Similarly, Rav Yitzchak Herzog (Teshuvot Heichal Yizchak, E.H. 2:25) appears to fundamentally accept Rav Moshe's premise. Nonetheless, Rav Herzog did not permit a Sephardic sixteen-year-old girl to remarry without a get after she married a man in his forties whom she thought was significantly younger. Although the girl had been deceived, Rav Herzog explained that one could not state unequivocally that a sixteen-year-old girl in such a community would never marry a man in his forties.

Rav Moshe issued his ruling about an impotent husband in 1951 and his ruling about an institutionalized husband in 1955. The present availability of psychiatric drugs allows for treating many psychiatric illnesses and casts  doubt upon whether he would have ruled this way today. Similarly, impotence can be treated and cured in most cases today. It is thus unclear if a woman today would undoubtedly refuse to marry a man with either of these ailments. Even some homosexuals, with the help of psychotherapy, can lead a healthy married life.

Moreover, Rav Moshe did not rely on the woman's testimony alone to verify the husband's impotence and mental illness. Rather, the rabbis involved in the case examined the medical records of the husbands, and the doctors even testified that they unsuccessfully tried to cure one husband's impotence. In today's society, it is highly unlikely that such information would be forthcoming from medical officials.

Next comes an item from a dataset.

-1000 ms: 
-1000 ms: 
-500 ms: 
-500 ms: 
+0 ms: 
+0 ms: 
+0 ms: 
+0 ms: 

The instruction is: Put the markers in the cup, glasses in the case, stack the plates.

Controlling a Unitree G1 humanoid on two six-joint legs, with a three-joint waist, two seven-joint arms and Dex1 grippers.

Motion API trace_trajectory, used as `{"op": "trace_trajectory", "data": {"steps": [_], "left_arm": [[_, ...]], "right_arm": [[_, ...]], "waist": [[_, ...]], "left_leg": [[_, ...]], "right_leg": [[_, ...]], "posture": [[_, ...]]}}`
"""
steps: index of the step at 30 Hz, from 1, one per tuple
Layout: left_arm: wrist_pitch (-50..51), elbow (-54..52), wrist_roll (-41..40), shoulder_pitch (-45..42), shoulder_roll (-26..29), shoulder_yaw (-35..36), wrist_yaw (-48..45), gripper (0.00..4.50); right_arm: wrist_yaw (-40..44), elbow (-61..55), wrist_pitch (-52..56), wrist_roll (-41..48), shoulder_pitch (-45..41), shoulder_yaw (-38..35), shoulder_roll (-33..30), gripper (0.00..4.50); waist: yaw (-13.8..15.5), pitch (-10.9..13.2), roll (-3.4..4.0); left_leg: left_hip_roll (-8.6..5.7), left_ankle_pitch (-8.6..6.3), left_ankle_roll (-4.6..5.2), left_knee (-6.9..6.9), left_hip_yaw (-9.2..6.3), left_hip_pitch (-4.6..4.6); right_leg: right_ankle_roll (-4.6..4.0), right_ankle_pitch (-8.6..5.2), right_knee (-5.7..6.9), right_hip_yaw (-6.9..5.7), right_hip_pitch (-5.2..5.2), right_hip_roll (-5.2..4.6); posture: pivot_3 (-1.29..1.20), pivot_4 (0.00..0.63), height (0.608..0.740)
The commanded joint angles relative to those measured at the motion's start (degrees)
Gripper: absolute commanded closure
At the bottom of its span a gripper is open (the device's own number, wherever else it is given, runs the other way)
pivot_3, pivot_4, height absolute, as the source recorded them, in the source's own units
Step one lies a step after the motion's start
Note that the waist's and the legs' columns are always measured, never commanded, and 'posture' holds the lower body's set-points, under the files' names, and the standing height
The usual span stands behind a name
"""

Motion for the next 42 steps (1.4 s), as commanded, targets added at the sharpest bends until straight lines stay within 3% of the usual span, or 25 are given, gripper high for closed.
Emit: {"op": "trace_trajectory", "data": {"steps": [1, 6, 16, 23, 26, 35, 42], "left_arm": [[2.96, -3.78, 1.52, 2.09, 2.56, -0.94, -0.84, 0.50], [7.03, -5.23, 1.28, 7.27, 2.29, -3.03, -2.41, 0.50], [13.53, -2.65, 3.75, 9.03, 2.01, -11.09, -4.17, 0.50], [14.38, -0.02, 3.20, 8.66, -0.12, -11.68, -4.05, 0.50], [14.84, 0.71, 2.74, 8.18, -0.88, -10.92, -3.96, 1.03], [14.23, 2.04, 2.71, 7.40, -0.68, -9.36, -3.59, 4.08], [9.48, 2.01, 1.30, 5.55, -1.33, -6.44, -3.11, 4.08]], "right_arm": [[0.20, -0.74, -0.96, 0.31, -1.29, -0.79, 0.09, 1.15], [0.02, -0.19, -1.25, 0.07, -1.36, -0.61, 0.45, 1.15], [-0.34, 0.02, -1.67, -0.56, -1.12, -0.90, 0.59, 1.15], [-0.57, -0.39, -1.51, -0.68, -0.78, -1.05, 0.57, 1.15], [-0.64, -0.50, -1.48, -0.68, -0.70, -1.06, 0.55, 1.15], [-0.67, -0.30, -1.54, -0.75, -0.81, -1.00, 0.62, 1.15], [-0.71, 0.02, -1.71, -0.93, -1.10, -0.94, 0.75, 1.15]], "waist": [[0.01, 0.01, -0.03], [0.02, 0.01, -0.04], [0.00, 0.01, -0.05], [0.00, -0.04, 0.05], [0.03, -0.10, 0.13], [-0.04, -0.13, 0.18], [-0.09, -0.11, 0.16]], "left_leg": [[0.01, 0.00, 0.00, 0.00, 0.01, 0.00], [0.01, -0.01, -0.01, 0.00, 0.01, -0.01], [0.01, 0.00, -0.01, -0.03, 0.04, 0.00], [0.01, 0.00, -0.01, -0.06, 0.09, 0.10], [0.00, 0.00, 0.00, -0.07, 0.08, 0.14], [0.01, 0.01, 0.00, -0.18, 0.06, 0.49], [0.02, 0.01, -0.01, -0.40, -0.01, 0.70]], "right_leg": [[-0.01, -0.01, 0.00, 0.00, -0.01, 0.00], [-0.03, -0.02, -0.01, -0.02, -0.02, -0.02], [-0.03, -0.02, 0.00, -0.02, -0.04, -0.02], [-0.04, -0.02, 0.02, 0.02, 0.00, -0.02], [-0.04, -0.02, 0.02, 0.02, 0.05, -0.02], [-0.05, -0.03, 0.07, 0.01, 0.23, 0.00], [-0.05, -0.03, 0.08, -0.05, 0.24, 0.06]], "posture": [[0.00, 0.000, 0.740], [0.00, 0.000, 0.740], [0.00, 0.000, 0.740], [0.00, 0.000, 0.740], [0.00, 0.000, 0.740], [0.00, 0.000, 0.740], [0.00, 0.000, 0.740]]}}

It is extremely difficult to permit either partner in a marriage to remarry solely based upon kiddushei ta'ut. Every effort should be made to obtain a get even when major defects are discovered in either spouse. For a defect to be considered as grounds for kiddushei ta'ut, it must be clear beyond the shadow of a doubt that virtually no one would marry a person with the defect. Moreover, the defect must already be in existence  before the marriage


  1. In today's society, homosexuality is not necessarily a social defect. Definitely not politically correct.

  2. The million dollar question here is did Rav Moshe ever, in practice in real life, permit a previously married woman to remarry without a Get. In other words, other than the hypothetical question, did any of the above mentioned cases involve a woman who in fact DID remarry after not having obtained a Get?


  3. Regarding homosexuality, today it is socially acceptable. Might not be an argument in certain circles.